I expect you are all facing the same… this just existing type of life trying to cope and hold it together for the kids… you can’t process stuff while like that. You just live in the moment.
Mammyessex – the person you are dealing with now isn’t the same person you met or married etc… I have read that certain drugs, especially cocaine, sort of rewire the brain and basically create the selfish partners we are now dealing with. So that’s how they can justify their actions because their brain has altered to become extremely egocentric and to do anything to get the drugs. It’s crazy!
I’d try and speak to the council. If you are at threat of homelessness then they have a duty housing officer who can provide you with specific advice and support… I am already registered with housing and I am having to give up my social housing (house) for a flat as I have to be the one to leave… he won’t go… haven’t been given anywhere yet… been bidding for a while now. I’m pretty desperate, not just for me but for our child. I want them to feel safe and have stability and normality.
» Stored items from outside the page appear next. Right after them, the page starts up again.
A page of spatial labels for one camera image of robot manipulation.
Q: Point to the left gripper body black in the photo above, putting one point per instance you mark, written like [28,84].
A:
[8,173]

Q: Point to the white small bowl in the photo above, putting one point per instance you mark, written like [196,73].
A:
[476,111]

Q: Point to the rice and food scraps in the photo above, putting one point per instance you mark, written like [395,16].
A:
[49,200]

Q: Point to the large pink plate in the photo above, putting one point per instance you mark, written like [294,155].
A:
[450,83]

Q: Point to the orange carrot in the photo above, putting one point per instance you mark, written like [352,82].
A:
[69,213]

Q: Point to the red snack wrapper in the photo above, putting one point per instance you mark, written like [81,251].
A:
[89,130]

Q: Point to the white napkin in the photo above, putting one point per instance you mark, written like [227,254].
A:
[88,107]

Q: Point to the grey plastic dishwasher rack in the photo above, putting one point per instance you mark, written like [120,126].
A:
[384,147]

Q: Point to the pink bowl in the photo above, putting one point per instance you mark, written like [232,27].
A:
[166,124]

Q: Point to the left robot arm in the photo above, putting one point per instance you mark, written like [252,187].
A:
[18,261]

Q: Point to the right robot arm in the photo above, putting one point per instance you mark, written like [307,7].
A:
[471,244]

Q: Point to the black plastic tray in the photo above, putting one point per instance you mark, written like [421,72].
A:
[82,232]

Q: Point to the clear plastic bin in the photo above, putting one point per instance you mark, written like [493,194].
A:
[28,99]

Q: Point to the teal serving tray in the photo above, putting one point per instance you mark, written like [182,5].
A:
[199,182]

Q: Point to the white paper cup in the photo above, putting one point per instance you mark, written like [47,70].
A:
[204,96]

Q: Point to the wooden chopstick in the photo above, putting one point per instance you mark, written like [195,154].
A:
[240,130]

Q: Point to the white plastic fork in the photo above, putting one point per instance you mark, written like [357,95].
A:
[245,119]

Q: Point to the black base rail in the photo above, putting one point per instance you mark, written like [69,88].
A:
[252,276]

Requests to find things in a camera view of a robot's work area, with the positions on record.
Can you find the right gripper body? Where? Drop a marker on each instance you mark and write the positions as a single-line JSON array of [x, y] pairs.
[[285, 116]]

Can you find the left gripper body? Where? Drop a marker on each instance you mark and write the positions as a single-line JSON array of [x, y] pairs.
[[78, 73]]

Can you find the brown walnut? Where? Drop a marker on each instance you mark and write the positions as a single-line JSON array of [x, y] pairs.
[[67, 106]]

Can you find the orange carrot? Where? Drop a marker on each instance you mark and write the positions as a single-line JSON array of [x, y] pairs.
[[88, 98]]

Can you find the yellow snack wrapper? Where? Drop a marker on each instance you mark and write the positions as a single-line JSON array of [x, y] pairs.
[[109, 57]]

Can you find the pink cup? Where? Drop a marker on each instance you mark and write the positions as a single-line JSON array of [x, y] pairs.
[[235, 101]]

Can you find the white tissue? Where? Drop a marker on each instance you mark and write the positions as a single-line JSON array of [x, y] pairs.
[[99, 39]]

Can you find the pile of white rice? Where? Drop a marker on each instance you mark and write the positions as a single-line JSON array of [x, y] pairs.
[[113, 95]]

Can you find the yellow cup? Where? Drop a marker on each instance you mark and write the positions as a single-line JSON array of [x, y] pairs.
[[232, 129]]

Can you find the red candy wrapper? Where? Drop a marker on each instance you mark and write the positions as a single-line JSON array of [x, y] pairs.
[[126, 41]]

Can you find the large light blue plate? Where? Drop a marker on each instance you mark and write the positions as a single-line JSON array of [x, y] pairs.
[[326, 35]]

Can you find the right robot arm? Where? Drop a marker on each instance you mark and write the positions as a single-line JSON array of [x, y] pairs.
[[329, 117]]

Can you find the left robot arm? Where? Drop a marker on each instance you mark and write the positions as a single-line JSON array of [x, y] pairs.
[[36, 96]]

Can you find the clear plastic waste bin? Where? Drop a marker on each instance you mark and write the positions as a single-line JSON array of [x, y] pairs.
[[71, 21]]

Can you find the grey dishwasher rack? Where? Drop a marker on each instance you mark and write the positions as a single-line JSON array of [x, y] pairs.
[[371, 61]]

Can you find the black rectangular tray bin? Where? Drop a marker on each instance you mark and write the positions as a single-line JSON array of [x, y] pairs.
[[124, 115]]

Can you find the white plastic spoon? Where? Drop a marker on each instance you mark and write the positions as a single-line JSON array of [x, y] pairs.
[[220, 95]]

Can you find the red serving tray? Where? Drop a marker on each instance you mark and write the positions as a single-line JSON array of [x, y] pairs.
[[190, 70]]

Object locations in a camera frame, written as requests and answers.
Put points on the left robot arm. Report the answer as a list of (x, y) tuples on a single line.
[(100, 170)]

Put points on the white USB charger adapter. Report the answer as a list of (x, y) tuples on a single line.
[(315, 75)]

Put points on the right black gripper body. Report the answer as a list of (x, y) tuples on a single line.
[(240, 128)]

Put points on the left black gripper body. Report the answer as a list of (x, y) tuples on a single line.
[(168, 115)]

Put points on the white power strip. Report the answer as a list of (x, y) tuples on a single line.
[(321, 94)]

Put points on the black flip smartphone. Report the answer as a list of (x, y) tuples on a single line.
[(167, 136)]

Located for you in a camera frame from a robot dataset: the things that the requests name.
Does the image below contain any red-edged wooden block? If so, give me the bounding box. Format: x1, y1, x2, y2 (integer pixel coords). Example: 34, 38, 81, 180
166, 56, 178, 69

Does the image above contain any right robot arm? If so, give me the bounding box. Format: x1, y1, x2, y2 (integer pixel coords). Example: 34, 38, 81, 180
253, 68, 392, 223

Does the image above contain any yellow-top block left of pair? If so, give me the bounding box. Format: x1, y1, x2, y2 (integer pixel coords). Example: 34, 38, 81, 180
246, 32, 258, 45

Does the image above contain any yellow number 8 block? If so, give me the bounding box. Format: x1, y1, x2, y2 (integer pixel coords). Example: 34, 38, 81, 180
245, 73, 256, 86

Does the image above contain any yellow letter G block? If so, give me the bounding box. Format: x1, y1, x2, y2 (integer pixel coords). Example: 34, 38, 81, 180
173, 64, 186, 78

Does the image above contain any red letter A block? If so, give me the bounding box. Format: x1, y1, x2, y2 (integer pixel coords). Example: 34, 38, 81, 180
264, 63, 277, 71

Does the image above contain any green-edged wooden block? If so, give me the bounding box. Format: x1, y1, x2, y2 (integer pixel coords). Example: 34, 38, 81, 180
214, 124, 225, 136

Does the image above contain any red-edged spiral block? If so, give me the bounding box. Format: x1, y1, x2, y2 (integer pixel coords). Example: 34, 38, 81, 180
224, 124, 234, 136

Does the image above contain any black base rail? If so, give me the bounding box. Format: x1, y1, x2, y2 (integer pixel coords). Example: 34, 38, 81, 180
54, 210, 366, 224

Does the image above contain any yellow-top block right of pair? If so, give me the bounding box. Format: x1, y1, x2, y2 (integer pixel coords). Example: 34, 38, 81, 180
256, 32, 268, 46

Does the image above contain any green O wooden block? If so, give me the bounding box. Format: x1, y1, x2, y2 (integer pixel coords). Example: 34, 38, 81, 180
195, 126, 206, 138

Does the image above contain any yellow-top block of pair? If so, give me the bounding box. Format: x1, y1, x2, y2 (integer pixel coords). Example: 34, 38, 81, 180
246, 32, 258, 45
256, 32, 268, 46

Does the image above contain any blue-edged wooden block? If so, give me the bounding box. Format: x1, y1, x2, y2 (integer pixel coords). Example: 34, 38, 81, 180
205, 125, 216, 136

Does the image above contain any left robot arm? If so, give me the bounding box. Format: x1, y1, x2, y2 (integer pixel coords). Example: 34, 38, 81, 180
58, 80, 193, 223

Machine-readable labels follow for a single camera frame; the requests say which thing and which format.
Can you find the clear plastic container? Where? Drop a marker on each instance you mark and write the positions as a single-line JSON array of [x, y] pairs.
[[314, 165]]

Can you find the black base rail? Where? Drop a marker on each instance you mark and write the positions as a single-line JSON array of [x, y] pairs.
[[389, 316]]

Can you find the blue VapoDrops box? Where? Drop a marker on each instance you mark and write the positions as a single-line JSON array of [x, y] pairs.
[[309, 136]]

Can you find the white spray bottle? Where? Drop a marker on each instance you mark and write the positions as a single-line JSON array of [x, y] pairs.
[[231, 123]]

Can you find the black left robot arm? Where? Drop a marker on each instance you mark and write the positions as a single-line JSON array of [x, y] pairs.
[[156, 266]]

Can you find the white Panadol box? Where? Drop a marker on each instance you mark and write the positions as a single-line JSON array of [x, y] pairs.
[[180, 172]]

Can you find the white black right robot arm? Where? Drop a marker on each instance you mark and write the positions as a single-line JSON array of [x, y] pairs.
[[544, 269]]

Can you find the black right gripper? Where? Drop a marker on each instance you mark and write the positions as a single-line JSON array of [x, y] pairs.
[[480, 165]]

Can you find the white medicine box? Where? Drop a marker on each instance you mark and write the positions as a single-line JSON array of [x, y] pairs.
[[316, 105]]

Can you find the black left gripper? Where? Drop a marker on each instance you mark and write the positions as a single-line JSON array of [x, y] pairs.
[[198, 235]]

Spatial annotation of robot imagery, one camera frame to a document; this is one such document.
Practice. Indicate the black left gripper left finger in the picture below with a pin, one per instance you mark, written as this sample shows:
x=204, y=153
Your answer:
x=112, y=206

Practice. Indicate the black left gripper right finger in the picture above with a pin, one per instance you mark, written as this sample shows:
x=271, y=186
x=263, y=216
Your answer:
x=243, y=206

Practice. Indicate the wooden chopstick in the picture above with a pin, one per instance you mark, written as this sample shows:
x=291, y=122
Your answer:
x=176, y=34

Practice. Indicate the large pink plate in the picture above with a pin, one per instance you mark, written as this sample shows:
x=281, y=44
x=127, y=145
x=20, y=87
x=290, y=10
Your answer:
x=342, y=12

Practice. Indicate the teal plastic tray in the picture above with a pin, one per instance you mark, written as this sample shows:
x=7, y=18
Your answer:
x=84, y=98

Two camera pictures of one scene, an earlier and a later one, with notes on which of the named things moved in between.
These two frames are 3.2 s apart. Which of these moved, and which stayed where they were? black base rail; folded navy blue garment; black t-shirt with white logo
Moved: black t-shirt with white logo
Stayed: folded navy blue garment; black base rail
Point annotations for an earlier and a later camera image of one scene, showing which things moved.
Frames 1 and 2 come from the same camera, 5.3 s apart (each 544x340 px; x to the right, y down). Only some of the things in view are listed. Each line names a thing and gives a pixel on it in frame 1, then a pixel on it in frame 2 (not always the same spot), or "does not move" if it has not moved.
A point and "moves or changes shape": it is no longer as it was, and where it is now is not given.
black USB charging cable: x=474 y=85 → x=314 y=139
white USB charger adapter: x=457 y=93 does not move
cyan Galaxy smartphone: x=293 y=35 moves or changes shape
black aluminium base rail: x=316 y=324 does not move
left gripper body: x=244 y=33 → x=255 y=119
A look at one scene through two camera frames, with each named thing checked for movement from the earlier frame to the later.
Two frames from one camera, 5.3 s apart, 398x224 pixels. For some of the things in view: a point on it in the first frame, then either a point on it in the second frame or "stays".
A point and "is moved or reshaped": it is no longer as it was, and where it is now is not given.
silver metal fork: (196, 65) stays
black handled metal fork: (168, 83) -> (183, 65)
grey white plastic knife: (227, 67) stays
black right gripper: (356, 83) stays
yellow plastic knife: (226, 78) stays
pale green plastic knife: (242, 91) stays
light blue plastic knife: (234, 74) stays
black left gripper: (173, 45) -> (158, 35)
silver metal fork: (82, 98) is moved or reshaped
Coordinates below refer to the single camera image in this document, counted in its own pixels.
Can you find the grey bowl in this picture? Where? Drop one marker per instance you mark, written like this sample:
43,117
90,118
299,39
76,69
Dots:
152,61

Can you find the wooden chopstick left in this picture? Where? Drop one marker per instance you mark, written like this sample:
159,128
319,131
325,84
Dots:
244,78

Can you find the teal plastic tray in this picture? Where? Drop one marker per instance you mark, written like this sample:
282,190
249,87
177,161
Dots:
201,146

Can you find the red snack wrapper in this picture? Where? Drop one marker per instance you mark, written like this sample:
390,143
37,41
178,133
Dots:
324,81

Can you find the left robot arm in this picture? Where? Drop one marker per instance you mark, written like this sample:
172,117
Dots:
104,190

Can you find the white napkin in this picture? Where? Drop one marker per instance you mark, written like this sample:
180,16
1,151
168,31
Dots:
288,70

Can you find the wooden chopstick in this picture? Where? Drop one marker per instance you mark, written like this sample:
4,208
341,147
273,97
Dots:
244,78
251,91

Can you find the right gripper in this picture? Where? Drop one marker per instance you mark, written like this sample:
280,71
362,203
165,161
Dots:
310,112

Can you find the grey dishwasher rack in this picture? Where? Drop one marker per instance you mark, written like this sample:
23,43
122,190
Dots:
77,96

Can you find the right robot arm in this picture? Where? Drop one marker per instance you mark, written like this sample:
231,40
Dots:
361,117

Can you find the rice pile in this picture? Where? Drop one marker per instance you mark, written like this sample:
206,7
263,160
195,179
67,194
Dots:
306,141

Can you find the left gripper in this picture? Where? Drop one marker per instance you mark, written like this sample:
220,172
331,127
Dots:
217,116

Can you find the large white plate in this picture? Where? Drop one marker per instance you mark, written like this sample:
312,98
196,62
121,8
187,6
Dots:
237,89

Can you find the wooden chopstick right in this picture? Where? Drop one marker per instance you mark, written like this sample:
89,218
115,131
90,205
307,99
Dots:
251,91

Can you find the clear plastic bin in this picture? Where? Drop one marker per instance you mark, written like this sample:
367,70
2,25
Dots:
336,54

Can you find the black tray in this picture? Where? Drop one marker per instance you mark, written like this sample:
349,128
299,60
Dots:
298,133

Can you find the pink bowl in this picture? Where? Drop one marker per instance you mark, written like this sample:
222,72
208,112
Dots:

donthaveaclueParticipantHey Mammyessex
Sorry you are going through this too.
I don’t really think the lies and divorce are his way of protecting you, I think it may be more a case of just not wanting to deal with anything other than himself.
One thing I’ve noticed is that addiction makes the addict really selfish. I mean to the point of not caring if you and your kids have food to eat or whether bills are paid etc… this includes being bothered about other people’s emotional welfare and feelings.
So he’s just wanting to ‘check out’ of his responsibilities and life.
For your sake, as awful as this sounds, it can be a good thing. From everything I’ve read one forums and on the Internet in general as well as my own experience with my addict partner, it is really hard for someone to quit these addictions (both the drugs and the gambling). Someone once said to me ‘he’s never going to change’ and that was a little wake up call for me. I have been actively trying to leave mine for arpund 8/9 months now – circumstances making it hard re: housing.
Focus on yourself and your children. Have you checked whether you are entitled to any benefits to help you financially?